**TASK BRIEF**
Set down, please, exactly the lines below that run from the line with "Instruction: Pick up" to the line with "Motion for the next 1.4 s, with", both lines included.

**DATASET CONTENT**
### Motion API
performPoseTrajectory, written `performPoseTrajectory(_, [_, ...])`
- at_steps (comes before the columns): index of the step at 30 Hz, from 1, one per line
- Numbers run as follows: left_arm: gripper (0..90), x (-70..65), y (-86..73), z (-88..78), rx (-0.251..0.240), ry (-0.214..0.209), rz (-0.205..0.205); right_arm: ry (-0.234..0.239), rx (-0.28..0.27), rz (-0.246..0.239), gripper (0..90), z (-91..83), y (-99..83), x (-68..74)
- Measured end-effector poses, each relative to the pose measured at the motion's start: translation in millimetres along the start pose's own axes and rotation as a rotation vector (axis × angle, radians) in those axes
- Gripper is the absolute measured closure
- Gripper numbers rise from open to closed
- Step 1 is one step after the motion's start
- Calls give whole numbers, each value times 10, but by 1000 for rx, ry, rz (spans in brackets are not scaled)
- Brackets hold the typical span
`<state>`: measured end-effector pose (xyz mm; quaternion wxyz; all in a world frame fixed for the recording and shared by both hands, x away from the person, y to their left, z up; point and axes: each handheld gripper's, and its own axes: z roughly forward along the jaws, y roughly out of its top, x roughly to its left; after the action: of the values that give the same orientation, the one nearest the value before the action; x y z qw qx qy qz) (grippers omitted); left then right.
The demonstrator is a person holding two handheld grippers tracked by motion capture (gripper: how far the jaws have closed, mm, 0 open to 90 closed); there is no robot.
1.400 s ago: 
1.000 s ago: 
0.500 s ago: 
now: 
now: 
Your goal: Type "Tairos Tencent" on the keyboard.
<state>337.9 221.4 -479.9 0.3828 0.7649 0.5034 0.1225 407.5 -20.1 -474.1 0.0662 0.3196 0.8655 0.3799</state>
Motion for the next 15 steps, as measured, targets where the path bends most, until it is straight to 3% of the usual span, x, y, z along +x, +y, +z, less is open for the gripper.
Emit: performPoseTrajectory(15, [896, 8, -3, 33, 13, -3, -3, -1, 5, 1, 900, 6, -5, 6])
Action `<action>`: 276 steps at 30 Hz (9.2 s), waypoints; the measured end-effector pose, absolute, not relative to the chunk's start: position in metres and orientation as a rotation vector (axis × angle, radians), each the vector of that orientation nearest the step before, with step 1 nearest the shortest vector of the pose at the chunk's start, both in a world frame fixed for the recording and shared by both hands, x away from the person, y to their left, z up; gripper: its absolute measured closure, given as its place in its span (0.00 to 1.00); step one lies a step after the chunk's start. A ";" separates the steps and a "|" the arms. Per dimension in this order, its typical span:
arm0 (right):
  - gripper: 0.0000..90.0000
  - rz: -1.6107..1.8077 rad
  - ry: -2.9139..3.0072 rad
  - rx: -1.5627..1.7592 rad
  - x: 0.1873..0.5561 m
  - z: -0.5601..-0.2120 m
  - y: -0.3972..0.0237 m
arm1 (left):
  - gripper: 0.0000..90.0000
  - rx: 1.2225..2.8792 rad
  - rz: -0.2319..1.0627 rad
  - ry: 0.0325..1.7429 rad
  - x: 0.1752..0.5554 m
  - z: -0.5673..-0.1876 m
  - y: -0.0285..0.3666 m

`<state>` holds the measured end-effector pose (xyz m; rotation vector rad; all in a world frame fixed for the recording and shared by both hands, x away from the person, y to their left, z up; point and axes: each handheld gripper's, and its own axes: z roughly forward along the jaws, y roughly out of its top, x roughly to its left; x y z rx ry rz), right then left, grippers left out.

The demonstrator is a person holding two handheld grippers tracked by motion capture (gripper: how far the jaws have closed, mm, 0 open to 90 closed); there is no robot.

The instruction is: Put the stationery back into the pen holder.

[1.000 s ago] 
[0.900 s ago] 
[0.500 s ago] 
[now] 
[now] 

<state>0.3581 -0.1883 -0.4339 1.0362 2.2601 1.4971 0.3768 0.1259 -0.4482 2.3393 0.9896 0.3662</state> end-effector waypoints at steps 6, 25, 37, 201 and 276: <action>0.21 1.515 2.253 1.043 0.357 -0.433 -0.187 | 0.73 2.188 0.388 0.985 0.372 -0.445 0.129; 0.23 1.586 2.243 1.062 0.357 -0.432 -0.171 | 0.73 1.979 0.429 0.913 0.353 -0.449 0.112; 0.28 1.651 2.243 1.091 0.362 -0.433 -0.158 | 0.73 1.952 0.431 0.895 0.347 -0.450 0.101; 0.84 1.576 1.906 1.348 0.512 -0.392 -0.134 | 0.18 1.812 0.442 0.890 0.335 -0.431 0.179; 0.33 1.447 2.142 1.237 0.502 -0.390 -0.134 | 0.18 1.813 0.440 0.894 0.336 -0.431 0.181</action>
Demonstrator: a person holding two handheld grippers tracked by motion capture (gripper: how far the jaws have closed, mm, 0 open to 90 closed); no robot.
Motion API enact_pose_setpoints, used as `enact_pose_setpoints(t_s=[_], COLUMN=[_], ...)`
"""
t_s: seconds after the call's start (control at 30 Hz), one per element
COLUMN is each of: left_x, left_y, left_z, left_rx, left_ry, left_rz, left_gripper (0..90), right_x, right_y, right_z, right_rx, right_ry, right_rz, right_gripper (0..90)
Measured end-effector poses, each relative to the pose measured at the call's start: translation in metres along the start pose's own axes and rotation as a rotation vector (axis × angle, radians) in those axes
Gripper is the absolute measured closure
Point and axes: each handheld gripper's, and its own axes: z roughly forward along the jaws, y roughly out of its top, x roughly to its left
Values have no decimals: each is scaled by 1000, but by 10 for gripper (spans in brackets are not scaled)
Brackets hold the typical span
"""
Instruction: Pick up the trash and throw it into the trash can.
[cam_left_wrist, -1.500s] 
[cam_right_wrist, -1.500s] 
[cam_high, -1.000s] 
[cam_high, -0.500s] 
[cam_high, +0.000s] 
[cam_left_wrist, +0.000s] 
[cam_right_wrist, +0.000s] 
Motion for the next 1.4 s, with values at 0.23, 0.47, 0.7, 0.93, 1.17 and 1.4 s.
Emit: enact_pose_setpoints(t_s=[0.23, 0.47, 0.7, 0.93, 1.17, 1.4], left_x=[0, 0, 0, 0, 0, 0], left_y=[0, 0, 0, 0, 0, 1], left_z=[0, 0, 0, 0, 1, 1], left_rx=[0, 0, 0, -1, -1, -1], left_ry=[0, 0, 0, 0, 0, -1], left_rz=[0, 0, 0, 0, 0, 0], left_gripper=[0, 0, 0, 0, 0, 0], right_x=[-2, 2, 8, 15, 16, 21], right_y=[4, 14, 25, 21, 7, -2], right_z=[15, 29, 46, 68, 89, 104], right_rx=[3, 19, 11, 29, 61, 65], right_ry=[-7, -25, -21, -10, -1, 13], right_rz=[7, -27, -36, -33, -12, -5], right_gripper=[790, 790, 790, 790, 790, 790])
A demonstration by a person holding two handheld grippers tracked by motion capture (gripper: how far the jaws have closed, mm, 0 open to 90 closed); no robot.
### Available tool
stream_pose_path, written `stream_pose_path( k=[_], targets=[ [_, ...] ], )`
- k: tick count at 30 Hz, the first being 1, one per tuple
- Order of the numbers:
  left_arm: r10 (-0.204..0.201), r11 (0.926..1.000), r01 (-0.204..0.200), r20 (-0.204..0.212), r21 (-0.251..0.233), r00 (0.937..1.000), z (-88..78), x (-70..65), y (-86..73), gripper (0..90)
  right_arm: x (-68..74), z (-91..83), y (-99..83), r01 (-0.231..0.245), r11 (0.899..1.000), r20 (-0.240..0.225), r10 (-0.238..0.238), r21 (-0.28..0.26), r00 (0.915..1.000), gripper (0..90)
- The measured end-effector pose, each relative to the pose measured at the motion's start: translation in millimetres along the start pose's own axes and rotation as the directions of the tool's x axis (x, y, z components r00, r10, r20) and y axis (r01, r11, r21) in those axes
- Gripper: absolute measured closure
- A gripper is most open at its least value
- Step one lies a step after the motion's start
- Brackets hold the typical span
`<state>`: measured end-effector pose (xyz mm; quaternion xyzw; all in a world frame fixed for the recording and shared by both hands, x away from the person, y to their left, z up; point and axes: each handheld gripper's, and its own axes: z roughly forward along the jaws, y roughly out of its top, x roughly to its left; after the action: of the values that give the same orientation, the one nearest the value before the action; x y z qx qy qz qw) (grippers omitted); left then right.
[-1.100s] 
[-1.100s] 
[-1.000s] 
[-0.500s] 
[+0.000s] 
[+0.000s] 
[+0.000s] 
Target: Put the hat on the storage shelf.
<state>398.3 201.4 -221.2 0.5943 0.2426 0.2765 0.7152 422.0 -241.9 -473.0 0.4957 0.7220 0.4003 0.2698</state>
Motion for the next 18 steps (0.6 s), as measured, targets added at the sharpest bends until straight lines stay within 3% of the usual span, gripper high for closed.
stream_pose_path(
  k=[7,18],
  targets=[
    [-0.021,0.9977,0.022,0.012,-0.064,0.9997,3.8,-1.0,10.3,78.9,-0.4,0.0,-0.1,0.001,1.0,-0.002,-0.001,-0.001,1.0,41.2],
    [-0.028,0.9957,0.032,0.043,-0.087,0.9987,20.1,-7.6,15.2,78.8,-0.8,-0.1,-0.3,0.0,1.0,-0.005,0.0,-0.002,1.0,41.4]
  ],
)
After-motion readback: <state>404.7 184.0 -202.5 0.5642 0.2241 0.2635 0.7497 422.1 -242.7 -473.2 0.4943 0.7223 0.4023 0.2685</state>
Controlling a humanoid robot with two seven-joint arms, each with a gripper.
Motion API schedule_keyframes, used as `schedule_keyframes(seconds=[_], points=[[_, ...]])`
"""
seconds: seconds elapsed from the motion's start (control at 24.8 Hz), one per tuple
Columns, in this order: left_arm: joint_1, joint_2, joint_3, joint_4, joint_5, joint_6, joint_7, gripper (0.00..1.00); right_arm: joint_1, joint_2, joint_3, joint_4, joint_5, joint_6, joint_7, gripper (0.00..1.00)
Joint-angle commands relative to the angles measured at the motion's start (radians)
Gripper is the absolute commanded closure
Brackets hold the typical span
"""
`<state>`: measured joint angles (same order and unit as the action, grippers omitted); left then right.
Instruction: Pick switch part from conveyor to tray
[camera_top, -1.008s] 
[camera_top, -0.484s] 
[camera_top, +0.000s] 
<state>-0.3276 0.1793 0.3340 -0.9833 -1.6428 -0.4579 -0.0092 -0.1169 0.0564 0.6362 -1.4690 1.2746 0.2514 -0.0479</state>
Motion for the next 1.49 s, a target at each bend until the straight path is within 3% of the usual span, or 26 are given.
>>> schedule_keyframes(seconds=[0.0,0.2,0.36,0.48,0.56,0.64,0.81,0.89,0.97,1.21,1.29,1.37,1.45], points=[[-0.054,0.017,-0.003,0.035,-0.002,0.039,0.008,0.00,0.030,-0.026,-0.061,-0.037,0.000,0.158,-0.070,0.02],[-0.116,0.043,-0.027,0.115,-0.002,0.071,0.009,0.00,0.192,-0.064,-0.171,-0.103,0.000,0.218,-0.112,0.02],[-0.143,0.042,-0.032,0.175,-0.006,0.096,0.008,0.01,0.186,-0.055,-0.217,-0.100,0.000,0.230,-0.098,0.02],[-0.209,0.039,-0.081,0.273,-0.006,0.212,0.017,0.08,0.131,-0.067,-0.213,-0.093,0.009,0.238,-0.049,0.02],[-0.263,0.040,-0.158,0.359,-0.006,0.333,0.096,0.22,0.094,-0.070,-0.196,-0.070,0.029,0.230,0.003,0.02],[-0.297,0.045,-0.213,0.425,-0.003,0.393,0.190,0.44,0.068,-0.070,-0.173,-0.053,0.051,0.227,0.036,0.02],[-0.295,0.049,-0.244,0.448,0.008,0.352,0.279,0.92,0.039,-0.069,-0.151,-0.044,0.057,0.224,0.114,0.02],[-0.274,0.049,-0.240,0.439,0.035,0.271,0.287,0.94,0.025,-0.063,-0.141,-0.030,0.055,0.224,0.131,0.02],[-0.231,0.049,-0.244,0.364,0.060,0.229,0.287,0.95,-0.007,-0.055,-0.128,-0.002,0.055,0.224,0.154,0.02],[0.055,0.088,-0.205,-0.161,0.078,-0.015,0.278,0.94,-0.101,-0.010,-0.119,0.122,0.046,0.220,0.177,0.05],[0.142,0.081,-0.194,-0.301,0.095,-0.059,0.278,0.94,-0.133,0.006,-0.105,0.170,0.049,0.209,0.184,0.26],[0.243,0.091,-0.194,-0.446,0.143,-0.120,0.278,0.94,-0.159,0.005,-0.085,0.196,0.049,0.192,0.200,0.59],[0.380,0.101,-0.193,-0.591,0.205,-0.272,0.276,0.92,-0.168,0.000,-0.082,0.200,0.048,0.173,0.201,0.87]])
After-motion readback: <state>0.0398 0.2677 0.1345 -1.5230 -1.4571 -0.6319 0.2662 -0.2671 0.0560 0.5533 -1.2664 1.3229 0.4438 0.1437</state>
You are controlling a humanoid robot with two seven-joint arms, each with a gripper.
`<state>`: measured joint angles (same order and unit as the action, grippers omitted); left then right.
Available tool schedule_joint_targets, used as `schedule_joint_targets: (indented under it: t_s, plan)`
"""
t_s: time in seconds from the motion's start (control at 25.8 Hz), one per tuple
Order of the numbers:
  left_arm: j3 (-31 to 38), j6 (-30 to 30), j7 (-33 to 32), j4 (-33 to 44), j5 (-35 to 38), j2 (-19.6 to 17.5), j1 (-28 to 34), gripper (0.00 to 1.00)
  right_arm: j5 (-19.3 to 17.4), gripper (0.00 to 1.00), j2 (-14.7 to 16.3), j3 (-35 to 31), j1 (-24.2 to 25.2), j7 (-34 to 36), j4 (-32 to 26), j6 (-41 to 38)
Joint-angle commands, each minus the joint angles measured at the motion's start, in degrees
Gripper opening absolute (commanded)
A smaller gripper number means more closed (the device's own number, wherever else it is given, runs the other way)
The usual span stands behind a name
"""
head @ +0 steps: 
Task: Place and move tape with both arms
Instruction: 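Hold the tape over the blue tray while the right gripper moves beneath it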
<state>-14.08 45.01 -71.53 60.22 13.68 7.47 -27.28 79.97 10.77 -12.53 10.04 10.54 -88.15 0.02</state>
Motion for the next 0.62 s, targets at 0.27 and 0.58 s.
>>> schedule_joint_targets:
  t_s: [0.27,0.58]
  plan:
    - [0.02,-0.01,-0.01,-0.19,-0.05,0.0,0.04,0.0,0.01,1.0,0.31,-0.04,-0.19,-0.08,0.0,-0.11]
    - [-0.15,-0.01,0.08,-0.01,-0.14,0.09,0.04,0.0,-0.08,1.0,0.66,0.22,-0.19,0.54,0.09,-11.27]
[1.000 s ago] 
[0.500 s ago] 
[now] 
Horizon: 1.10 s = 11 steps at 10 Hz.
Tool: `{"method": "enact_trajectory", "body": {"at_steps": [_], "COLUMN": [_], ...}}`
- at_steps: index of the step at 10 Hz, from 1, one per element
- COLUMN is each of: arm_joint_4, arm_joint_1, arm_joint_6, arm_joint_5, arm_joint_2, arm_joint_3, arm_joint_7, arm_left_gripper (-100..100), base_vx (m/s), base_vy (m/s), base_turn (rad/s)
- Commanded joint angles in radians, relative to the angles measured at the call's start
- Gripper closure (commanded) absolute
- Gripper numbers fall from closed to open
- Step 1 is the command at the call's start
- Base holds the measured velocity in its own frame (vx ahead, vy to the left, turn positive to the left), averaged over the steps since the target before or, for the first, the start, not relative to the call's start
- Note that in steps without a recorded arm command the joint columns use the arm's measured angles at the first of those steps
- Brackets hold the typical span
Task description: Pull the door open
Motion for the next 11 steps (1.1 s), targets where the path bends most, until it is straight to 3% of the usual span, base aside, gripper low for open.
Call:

**WRITTEN ANSWER**
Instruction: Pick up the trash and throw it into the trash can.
[cam_left_wrist, -1.500s] 
[cam_right_wrist, -1.500s] 
[cam_high, -1.000s] 
[cam_high, -0.500s] 
[cam_high, +0.000s] 
[cam_left_wrist, +0.000s] 
[cam_right_wrist, +0.000s] 
Motion for the next 1.4 s, with values at 0.23, 0.47, 0.7, 0.93, 1.17 and 1.4 s.

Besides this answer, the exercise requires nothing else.